Working with free text
Overview
Teaching: 20 min
Exercises: 40 minQuestions
How do we work with complex files?
Objectives
Use shell tools to clean and transform free text
Working with free text
So far we have looked at how to use the Unix shell to manipulate, count, and mine tabulated data. Some library data, especially digitised documents, is much messier than tabular metadata. Nonetheless, many of the same techniques can be applied to non-tabulated data such as free text. We need to think carefully about what it is we are counting and how we can get the best out of the Unix shell.

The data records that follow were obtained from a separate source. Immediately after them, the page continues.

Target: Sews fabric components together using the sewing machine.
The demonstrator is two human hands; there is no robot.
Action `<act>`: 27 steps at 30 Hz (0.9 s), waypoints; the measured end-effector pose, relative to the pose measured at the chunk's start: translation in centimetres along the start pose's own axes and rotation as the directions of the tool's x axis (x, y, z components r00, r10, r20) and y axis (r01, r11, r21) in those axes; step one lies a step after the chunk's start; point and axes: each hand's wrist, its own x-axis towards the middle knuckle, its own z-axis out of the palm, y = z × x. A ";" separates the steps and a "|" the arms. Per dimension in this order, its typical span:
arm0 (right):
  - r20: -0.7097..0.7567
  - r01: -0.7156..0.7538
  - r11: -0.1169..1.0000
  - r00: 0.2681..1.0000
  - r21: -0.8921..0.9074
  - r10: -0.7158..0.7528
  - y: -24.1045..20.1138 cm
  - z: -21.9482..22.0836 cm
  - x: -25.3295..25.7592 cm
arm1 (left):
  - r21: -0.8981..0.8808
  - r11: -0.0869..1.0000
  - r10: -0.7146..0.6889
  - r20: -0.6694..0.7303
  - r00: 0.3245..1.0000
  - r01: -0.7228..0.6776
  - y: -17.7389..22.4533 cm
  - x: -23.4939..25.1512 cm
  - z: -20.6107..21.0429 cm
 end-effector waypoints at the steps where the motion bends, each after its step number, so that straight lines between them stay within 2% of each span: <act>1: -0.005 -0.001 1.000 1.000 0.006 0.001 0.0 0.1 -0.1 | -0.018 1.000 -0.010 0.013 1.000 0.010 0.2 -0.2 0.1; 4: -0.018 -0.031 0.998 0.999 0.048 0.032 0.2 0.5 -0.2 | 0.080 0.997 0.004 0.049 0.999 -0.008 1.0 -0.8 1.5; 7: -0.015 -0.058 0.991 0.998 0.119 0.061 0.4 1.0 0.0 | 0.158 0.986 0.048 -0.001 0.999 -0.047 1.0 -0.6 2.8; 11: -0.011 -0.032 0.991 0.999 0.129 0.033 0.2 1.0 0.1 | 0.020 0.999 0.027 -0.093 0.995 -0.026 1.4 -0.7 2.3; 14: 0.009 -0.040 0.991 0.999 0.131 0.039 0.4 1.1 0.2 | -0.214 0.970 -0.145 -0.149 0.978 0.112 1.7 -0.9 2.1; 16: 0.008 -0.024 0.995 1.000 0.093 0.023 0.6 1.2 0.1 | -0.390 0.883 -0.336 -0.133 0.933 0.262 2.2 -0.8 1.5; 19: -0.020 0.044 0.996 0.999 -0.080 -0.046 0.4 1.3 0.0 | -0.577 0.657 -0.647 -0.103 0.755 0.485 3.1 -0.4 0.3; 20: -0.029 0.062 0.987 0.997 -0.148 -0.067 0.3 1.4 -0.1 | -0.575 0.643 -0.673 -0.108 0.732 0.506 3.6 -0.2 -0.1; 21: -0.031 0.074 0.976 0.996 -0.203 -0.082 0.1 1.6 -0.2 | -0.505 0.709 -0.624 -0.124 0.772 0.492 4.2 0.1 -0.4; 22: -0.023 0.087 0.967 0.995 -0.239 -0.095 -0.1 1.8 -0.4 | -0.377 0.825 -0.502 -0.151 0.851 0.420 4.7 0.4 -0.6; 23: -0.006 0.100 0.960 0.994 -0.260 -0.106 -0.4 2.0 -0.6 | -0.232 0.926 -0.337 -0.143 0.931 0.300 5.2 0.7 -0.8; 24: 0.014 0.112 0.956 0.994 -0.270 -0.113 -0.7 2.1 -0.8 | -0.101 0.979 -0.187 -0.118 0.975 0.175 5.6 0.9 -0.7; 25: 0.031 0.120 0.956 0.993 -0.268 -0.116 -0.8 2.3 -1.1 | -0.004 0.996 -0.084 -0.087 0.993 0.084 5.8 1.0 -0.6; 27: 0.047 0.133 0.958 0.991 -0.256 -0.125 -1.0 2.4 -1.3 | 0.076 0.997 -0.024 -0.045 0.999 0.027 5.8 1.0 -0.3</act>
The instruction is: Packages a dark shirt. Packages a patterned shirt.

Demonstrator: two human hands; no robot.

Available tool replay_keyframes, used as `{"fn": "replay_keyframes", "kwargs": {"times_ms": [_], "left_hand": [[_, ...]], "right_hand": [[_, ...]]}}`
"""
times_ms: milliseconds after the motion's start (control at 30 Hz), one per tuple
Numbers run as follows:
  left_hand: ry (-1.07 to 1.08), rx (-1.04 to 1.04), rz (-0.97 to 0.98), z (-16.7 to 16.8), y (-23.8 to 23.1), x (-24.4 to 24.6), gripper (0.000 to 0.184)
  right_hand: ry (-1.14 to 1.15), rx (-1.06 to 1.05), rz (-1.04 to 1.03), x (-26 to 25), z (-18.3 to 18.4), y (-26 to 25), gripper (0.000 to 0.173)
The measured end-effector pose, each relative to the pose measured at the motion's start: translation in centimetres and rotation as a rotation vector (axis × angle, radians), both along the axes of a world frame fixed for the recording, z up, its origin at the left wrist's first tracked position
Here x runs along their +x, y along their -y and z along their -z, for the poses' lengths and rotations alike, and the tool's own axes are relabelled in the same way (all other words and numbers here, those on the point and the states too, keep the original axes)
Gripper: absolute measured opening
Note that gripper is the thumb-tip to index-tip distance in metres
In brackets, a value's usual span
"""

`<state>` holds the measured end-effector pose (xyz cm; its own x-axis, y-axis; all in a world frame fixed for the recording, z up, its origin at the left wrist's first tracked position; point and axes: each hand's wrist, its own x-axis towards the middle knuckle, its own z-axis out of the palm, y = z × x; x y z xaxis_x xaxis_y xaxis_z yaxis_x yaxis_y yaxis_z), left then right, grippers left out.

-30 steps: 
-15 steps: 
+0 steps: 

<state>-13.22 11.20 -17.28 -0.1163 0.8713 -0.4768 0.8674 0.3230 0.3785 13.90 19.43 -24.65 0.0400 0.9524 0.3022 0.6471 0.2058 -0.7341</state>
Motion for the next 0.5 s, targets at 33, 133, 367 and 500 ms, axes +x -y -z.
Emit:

Thankfully there are plenty of folks out there doing this sort of work and we can borrow what they do as an introduction to working with these more complex files. So for this final exercise we’re going to leap forward a little in terms of difficulty to a scenario where we won’t learn about everything that is happening in detail or discuss at length each command. We’re going to prepare and pull apart texts to demonstrate some of the potential applications of the Unix shell. And where commands we’ve learnt about are used, I’ve left some of the figuring out to do to you - so please refer to your notes if you get stuck!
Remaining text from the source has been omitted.